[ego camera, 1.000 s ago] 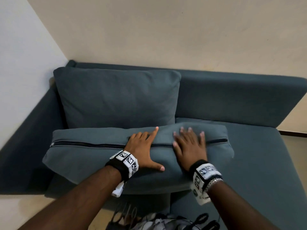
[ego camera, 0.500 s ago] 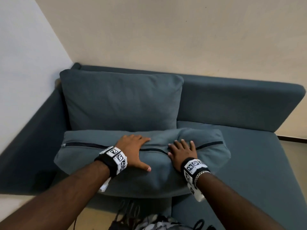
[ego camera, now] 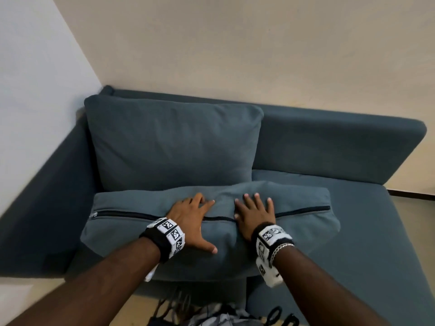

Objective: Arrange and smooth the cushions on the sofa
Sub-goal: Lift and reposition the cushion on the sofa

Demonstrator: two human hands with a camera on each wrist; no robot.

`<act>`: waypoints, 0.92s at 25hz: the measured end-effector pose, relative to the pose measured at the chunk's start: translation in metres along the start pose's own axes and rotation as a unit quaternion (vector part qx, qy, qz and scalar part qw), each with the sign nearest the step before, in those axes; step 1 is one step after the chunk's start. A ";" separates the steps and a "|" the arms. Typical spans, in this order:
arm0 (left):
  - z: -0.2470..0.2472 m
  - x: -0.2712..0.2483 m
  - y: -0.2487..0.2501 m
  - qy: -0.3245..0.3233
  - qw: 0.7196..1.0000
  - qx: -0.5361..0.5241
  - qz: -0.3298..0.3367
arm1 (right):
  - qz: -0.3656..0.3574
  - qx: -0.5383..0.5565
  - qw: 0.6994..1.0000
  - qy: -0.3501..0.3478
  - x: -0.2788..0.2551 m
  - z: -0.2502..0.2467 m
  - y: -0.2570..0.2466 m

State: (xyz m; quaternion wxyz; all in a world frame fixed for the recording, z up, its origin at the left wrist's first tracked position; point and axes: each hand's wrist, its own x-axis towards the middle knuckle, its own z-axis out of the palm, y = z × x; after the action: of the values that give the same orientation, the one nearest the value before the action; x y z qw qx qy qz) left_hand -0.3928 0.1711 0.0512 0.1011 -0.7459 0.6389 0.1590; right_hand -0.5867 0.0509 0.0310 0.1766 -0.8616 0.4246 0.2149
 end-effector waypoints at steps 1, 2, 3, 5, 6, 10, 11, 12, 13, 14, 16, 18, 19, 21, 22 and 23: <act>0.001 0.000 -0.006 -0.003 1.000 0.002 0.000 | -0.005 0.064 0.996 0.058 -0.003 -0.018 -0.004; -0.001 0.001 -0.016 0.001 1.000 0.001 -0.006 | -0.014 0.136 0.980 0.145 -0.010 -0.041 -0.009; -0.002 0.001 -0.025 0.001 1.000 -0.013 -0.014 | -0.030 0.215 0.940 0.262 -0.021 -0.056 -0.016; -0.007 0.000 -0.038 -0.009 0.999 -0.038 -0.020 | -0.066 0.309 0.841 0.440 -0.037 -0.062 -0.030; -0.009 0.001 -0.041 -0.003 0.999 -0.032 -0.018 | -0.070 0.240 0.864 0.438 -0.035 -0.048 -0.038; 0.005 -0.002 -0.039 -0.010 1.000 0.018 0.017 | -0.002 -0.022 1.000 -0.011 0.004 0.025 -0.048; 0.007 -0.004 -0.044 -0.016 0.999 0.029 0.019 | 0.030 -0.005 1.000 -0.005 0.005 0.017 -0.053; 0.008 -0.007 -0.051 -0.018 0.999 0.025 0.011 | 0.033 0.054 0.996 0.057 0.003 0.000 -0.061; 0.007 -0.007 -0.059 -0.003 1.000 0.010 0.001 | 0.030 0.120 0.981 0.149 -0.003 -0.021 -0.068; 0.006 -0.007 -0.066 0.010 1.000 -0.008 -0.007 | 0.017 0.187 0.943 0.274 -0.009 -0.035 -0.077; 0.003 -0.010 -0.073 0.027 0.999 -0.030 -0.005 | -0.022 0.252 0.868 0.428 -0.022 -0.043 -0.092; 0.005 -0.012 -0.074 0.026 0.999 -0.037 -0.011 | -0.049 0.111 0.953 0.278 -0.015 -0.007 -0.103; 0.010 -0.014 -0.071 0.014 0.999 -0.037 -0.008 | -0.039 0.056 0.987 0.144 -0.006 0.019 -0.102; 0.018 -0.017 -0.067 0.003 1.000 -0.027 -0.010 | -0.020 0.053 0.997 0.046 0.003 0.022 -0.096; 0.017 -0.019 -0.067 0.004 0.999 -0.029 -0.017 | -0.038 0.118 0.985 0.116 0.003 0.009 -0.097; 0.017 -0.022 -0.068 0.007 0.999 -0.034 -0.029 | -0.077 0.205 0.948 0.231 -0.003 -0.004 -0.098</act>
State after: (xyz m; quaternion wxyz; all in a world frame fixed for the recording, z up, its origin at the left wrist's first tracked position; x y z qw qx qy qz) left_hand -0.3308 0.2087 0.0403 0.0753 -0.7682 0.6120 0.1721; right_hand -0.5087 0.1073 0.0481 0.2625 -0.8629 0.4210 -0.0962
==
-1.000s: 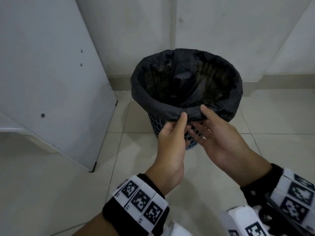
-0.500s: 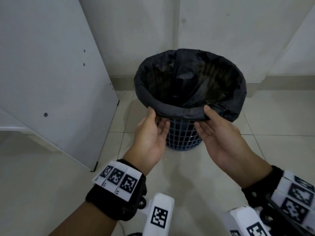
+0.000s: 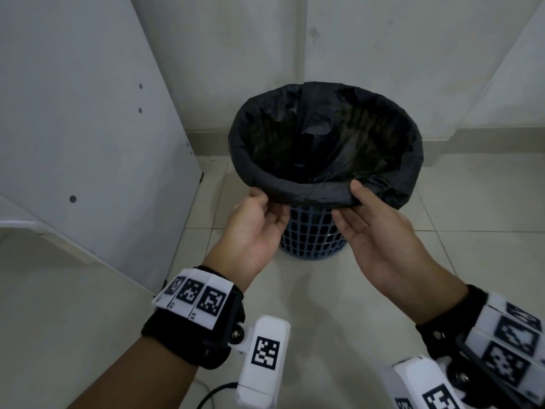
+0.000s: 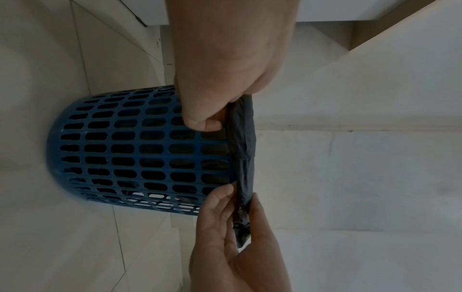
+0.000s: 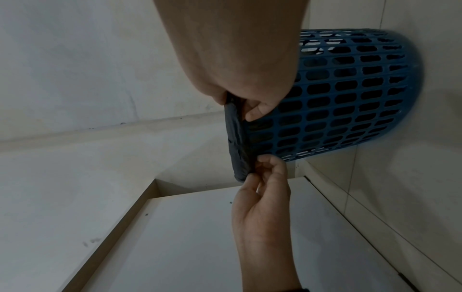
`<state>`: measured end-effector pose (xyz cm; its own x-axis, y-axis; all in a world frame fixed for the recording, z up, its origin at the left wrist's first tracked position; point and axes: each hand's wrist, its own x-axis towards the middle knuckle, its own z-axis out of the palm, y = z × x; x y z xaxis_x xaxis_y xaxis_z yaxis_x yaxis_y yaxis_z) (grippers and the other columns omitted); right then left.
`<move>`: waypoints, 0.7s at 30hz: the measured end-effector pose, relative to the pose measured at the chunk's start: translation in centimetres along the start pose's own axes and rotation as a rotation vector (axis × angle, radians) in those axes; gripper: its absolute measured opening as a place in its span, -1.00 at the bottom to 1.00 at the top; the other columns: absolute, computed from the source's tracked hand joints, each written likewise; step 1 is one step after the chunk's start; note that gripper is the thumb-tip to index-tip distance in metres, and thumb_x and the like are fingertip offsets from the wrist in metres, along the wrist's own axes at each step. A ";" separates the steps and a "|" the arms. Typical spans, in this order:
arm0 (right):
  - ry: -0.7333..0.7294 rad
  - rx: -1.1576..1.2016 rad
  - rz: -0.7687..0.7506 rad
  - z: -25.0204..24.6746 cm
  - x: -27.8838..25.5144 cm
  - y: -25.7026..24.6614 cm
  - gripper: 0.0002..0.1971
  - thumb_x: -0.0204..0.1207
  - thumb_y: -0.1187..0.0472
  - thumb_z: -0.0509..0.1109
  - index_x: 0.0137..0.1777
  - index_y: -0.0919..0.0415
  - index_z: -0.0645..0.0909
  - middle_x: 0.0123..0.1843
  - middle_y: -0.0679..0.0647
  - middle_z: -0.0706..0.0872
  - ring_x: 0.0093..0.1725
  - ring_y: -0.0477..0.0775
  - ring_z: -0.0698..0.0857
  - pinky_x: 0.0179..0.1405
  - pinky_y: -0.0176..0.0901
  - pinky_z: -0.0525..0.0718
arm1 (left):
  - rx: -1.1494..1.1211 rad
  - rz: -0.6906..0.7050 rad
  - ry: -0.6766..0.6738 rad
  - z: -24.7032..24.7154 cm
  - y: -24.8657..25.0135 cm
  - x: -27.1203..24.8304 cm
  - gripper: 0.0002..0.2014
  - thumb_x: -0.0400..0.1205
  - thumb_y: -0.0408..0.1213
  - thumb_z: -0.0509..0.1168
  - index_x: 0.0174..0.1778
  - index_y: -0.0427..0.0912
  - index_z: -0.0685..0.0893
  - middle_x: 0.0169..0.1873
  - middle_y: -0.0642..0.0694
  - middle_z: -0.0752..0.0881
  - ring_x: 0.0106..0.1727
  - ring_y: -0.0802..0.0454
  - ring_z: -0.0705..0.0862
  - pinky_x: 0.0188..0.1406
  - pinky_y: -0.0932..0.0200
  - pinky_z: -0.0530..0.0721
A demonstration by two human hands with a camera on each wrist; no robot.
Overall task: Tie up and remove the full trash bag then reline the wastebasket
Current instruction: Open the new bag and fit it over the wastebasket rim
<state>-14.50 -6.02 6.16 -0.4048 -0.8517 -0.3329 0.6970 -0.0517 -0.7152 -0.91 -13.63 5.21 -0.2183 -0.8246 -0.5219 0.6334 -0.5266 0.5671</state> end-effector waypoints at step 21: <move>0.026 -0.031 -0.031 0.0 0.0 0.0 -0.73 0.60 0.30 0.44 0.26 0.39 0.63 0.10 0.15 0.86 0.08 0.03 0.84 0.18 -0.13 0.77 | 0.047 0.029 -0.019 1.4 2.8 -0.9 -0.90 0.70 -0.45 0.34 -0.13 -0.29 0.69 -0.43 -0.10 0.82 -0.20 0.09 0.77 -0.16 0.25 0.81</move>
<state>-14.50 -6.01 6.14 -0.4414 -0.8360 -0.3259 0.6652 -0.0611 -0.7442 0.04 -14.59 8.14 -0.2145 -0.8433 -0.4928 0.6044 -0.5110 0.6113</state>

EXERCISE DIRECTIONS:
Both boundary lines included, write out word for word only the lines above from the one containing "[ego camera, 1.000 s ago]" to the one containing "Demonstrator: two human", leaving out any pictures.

FINAL ANSWER:
[ego camera, 1.000 s ago] 
[ego camera, 0.500 s ago] 
[ego camera, now] 

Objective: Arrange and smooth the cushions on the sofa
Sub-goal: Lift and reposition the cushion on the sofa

Demonstrator: two human hands with a camera on each wrist; no robot.

This answer is complete as it stands.